Analysis: Why Israel's Nation-State Law is Not Only Anti-Democratic But Also Anti-Peace

Israel’s new Nation-State Law is not only anti-democratic. It is also anti-peace. It hinders not only peace between Jews and non-Jews in Israel, but it also severely hampers prospects for future peace between Israel and its Palestinian neighbors.

Instead of echoing Israel’s Declaration of Independence by championing the pursuit of peace as a Jewish value of the Jewish state, the Nation-State Law asserts an aggressive, uncompromising, zero-sum attitude toward Israel’s relations with the Palestinians. The law’s exclusionary content and tone is directed at non-Jewish citizens of the state, but is understandably perceived by non-Israeli Palestinians as well as a law that as excludes them from a relationship based on equality with Israel.

The law stipulates that “the right to exercise national self-determination in the State of Israel is unique to the Jewish people.” This formulation justifiably excludes Palestinian statehood within sovereign Israel, but when legislated by a Knesset that consistently pushes the envelope toward de-jure annexation of the West Bank, it can justifiably be interpreted as an effort to outlaw a Palestinian state.

By stating that “Jerusalem, complete and united, is the capital of Israel,” the law categorically excludes the prospect of East Jerusalem becoming the capital of the future Palestinian state.

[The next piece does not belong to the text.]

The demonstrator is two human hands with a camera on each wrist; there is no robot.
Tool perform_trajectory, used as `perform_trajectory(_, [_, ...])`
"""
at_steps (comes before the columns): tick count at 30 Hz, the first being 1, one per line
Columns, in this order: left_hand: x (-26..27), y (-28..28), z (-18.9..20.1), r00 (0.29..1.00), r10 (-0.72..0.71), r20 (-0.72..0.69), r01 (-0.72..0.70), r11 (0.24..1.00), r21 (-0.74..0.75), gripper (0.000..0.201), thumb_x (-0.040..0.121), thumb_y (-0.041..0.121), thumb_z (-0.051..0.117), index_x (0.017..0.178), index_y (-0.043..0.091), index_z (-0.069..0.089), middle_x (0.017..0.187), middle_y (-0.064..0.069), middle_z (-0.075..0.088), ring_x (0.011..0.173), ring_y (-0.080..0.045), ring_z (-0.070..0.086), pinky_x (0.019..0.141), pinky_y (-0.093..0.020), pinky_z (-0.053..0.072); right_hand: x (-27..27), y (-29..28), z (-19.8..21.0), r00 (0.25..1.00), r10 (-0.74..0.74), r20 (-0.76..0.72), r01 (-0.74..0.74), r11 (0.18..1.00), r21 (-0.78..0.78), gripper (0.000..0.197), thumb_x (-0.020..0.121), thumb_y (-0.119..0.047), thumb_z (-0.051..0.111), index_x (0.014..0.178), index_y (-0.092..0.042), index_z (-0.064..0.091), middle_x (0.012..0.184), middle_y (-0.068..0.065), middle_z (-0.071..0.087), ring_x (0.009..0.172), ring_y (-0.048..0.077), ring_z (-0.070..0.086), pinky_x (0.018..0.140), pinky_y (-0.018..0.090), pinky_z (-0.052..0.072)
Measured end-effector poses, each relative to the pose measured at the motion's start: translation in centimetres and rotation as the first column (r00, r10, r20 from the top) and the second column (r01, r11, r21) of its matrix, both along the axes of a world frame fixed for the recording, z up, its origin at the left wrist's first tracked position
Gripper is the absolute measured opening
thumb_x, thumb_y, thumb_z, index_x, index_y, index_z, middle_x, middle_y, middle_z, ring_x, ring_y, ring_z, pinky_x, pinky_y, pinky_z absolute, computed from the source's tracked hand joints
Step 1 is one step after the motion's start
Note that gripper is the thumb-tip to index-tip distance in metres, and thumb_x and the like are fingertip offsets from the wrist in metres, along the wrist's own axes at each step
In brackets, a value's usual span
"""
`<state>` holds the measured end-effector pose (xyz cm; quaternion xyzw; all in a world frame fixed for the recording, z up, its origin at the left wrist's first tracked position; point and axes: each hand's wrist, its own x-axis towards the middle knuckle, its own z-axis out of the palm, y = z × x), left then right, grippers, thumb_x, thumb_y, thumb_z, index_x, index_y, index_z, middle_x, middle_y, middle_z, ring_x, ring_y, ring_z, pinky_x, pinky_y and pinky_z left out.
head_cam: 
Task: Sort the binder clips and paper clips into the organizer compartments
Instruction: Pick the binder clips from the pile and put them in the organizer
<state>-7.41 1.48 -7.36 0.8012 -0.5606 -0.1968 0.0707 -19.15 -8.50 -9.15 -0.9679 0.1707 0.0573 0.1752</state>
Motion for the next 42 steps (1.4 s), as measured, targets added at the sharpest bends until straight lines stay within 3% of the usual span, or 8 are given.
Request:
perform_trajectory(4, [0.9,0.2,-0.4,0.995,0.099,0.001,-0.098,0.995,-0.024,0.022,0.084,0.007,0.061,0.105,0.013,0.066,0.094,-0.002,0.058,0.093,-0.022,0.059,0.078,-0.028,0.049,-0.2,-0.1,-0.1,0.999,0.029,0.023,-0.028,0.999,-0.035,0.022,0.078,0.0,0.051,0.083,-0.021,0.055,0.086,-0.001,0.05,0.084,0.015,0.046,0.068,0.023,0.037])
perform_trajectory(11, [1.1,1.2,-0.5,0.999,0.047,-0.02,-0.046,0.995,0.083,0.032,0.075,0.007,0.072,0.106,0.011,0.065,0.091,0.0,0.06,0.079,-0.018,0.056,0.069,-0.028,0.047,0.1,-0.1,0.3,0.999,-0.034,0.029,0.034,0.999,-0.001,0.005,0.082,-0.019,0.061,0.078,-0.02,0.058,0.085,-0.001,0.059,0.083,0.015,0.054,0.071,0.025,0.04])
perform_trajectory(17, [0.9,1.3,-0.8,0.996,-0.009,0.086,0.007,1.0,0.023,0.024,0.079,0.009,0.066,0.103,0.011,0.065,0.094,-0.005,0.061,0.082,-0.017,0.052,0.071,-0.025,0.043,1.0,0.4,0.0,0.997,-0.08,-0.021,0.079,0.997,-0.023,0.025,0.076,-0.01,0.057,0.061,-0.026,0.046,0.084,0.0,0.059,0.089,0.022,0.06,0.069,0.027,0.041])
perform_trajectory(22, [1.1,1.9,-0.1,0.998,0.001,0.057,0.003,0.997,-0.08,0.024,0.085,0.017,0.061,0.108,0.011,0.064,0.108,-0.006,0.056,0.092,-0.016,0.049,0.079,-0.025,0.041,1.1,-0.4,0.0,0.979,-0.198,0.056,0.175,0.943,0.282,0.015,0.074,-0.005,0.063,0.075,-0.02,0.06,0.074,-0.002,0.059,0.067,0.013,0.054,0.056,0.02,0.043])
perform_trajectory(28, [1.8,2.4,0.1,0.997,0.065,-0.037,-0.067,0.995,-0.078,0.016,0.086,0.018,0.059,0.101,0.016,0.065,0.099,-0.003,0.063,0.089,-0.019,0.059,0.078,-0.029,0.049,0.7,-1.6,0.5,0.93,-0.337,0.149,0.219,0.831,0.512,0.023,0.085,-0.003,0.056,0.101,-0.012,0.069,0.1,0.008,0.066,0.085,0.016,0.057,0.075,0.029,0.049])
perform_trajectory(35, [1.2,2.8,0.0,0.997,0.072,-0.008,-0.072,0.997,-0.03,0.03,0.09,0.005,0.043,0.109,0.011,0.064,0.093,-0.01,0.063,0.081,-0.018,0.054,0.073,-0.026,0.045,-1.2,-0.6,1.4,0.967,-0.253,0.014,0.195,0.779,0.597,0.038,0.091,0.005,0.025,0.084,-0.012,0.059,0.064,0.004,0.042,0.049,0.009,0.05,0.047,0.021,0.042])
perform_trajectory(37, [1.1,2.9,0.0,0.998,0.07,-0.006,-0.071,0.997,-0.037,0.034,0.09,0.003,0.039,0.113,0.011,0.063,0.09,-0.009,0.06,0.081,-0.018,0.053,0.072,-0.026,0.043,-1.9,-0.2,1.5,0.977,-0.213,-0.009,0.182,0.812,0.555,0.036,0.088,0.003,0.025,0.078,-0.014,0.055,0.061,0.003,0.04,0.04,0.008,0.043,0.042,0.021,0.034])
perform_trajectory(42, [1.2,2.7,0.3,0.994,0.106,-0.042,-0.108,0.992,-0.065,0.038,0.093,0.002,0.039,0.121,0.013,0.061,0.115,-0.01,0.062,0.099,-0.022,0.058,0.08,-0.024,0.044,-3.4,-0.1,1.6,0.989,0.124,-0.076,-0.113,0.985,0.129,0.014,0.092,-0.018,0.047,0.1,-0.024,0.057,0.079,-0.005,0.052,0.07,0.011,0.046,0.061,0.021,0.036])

The mention of a “complete and united” Jerusalem as the capital of Israel has consequences that reach far beyond declarative and symbolic. By outlawing de-facto the possibility of a compromise agreement over Jerusalem, the Knesset has added yet another legislative roadblock on the way to peace. Any viable agreement between the leaders of Israel and the Palestinians would have to include a compromise over Jerusalem, granting Palestinians sovereignty in East Jerusalem and allowing them to have East Jerusalem recognized as their capital. This law requires special Basic Law legislation to reverse this clause.

Then there is the issue of settlement. The law stipulates that “the state views the development of Jewish settlement as a national value and will act to encourage and promote its establishment and consolidation.” But it does not limit settlement to the lines of sovereign Israel. By doing so, the law gives a further push to annexationist trends that characterize this government’s actions and legislation. Worse, it gives further legal coverage to the settlers’ insatiable appetite for expansion with the stated goal of denying a future Palestinian state. Whenever establishing another hilltop outpost in the West Bank, unauthorized by the government, settlers could point to the law and argue that this Basic (constitutional) Law trumps any legal technicality complicating the ultimate goal of settling the land.

Another reason for this law being blatantly anti-peace has to do with the insistence by Israeli leaders on a Palestinian recognition of Israel as a Jewish state as part of any peace deal. In the past, some were willing to defer such a recognition to the end of the negotiating process. Benjamin Netanyahu demanded it on the front end, as a first step in talks, if not as an actual precondition.

Palestinian leaders have refused to grant Israel such an upfront concession. The chief reason was solidarity with their brethren, Palestinian citizens of the state of Israel. The PLO recognized that if, as the official leadership of the Palestinian people, it recognized Israel as a Jewish state, it would hinder the ability of Israel’s Palestinian minority to negotiate the character of the state with Israel’s Jewish majority.

The PLO already recognized in 1993 “the right of the State of Israel to exist in peace and security,” and could live with a “soft” recognition of Israel’s character as a Jewish state. The Nation-State Law’s definition of Israel as a Jewish state however, is so exclusionary, and so defiantly asserts the Zionist narrative, that the Palestinian leadership would find it hard -- if not impossible -- to endorse.

Lastly, the new law hinders peace because it is (correctly) perceived by Palestinians as undemocratic. In a recent poll, Palestinian peace-skeptics were asked about supporting a possible two-state peace deal with Israel and offered incentives (“sweeteners”) to adopt a more welcoming attitude. A considerable percentage of these skeptics (more than one-fifth) said they would change their minds and support such an agreement if it “states that the state of Israel will have a democratic political system whereby Israeli law formally guarantees equality of Arab Israeli citizens, who will have equal rights (to) Israeli Jews by law.”

The Nation-State Law demonstrates that peace and democracy are intertwined. Unfortunately, Israel’s government seems increasingly insistent on denying both from the public it was elected to serve.